▶ **Required work**: Starting from the line that holds "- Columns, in", output exactly each line through the end of the listing. Do not copy pictures.

▶ **Recorded information**:
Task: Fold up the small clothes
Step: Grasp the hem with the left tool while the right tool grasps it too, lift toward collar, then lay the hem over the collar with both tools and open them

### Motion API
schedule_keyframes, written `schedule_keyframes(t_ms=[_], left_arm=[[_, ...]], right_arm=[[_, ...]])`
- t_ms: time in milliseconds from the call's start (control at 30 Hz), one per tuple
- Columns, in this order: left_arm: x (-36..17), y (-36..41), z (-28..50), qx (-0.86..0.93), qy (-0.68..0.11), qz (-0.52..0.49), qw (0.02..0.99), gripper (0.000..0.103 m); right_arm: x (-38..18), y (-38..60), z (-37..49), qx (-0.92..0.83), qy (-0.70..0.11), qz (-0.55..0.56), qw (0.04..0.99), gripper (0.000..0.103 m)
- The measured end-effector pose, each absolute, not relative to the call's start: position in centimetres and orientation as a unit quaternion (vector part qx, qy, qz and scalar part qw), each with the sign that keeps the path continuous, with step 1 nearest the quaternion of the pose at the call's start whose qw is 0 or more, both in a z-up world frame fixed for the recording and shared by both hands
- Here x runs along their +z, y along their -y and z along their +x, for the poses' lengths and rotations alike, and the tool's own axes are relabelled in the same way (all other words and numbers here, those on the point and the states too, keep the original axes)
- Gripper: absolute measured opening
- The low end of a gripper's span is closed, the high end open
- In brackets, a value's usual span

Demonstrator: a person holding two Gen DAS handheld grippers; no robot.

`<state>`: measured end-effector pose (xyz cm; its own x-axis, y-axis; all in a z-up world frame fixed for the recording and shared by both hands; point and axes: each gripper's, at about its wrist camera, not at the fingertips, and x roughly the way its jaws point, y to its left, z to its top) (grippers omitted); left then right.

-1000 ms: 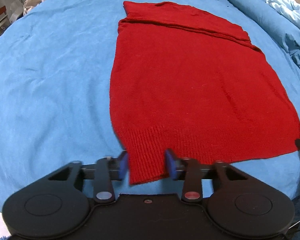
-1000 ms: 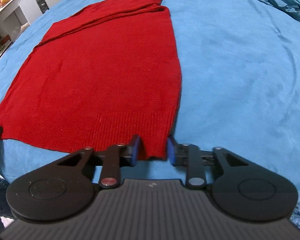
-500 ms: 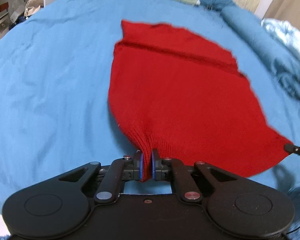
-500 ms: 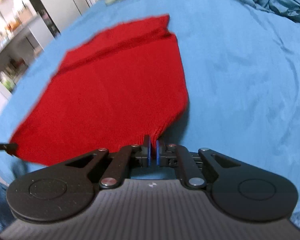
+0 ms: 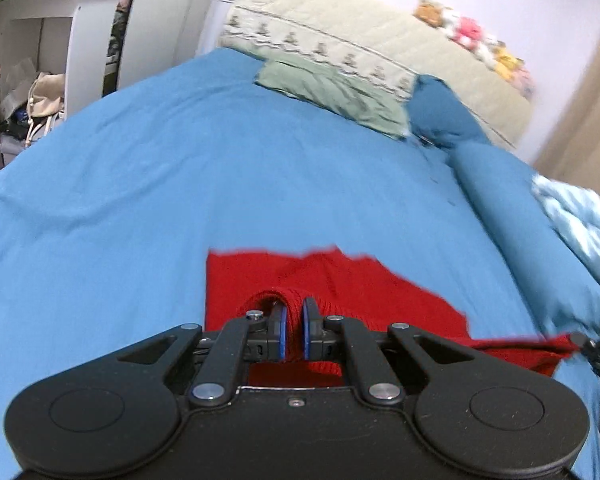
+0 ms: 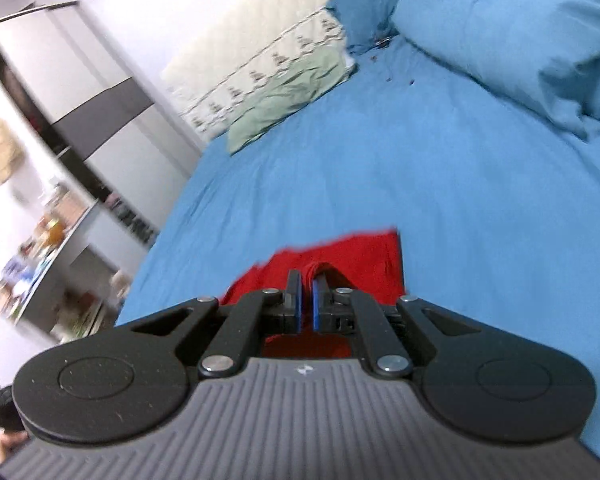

▶ **Response to the task**:
- Columns, in this order: left_arm: x (-36..17), y (-36..41), z (-28..50), qx (-0.86..0.93), qy (-0.68..0.11), qz (-0.52..0.49), qw (0.02..0.99), gripper (0.000..0.103 m); right_arm: x (-38..18), y (-38..60), z (-37..49), qx (-0.92..0.83), qy (-0.70..0.11), qz (-0.55..0.56), qw (0.04..0.99), gripper (0.000..0.103 m)
- The measured end-effector pose, each absolute, not relative to the call's start: position in centimetres and orientation as a unit quaternion (vector part qx, qy, qz and scalar part qw), each with the sign that keeps the path continuous, with step 1 nearest the quaternion of the pose at the call's start whose qw is 0 or more, both in a z-up world frame fixed for the recording and shared by both hands
- Here x runs along their +z, y along their -y and z along their +x, for the poses' lengths and rotations alike, and the tool's own axes are relabelled in the same way (all other words and numbers here, those on the point and the states too, keep the original axes)
- Gripper: absolute measured opening
- The low end of a gripper's span is closed, the high end open
- In brackets, a value's usual span

Demonstrator: a person holding two Gen DAS handheld grippers; no robot.

`<state>`: measured end-effector pose (xyz cm; its own x-axis, y-axis; all in a z-up world frame fixed for the recording and shared by both hands; point and axes: each gripper's, at about its wrist camera, not at the fingertips, and x roughly the way its jaws point, y to its left, z to its top) (grippers omitted); left then right.

-1000 ms: 
-1000 ms: 
-500 ms: 
-500 ms: 
+0 ms: 
+0 ms: 

Whatever the exercise asked has now been answered.